Although this study has some limitations, such as use of a single drug, choice of flow cytometry for 3D spheroid analyses and limited utility of ex vivo tumors with low epithelial count, the reproducible comparison between model systems while using the same cell lines clearly shows the relevance of using various preclinical models to better characterize response to novel therapies. We are aware that cell lines are often devoid of many elements of the natural TME such as stromal and immune cells, which have been shown to influence response, and may not fully represent the primary tumor heterogeneity. However, the use of cell lines currently remains common practice in most preclinical models. Furthermore, a mouse model may not entirely reflect the human drug response. Hence, ex vivo models derived directly from patient samples would eliminate this bias in the drug development pipeline. Alternatively, similar analyses in comparing these preclinical models could be applied to other drugs in ovarian cancer treatment, such as paclitaxel, poly (ADP-ribose) polymerase (PARP) inhibitors and other drugs currently in preclinical studies such as HIF, WEE1 and TGFß inhibitors. Unfortunately, 3D analysis methods have traditionally relied on 2D culture methods or confocal microscopy analyses, which have their limitations. Thus, it would be interesting to include novel techniques such as light sheet microscopy and tissue clearing as well as IF staining of MDTMAs to allow optimal analysis of tissue without disturbing its natural environment.

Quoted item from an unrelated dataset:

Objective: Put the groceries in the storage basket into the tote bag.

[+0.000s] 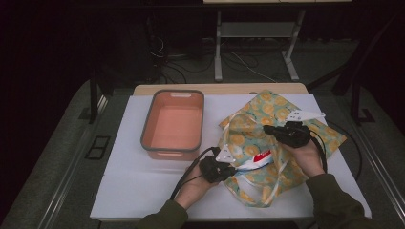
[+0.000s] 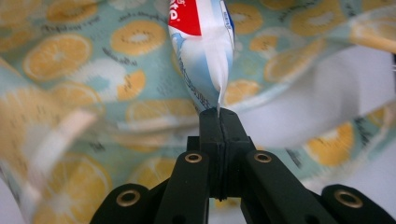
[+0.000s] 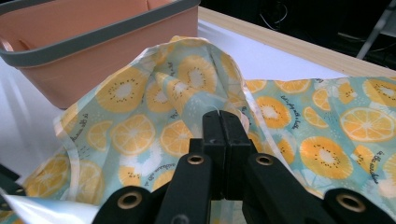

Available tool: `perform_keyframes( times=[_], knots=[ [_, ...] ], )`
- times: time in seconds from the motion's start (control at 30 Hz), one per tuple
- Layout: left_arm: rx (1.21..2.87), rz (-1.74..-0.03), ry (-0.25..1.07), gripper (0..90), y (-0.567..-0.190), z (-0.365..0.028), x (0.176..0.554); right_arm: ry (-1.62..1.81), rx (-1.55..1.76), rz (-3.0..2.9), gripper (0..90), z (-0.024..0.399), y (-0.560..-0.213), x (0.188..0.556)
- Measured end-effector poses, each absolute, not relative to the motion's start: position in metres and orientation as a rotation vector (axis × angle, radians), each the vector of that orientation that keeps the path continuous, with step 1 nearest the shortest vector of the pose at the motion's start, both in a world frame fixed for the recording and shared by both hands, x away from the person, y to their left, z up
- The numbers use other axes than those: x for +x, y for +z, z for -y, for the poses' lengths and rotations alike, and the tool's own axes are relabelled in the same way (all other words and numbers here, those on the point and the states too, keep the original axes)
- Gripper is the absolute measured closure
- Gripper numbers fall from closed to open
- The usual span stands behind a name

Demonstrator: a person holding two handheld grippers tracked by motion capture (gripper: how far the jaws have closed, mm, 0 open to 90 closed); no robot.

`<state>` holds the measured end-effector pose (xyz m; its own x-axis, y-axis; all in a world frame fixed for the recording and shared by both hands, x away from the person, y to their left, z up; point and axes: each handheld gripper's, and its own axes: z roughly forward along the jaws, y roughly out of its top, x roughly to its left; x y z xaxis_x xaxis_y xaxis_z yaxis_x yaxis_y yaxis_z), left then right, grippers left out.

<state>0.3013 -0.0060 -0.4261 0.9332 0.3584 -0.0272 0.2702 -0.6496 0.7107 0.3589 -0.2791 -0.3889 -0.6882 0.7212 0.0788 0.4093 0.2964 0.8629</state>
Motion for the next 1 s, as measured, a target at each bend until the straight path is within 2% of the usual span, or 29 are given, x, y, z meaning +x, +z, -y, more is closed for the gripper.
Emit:
perform_keyframes(
  times=[0.53,1.0],
  knots=[
    [2.268,-0.562,0.167,89.8,-0.424,0.064,0.359,1.354,1.013,-2.245,89.7,0.280,-0.388,0.358],
    [2.222,-0.674,0.141,89.4,-0.433,0.092,0.394,1.363,1.014,-2.243,89.7,0.282,-0.387,0.357]
  ],
)
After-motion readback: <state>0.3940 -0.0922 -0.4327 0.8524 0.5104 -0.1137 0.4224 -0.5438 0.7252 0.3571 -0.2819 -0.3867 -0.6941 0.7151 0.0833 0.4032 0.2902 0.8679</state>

Platinum resistance remains an important obstacle in EOC with dismal survival and limited options at advanced stages of disease progression. With the overall high attrition rate of oncologic treatments, more cost-effective predictive cancer models that accurately reflect patient response are needed. With this study, we clearly demonstrate a heterogeneity in therapeutic responses of EOC cell lines when cultured in different systems, which underscores the need to consider multiple factors when selecting a preclinical model for drug discovery and screening studies. This may avoid rejecting potentially effective drugs while eliminating ineffective drugs at the preclinical stage. This could also help reduce the rate of failed clinical trials in which patients experience drug toxicities with minimal efficacy, particularly for rare cancers23, which are more difficult to accrue for clinical trials. In the era of personalized medicine, future applications would be to optimize treatment selection based on the individual tumor and patient characteristics rather than a ‘one treatment fits all’ approach. Thus, validation and feasibility studies of newer and more complex models are needed to enhance the current standards.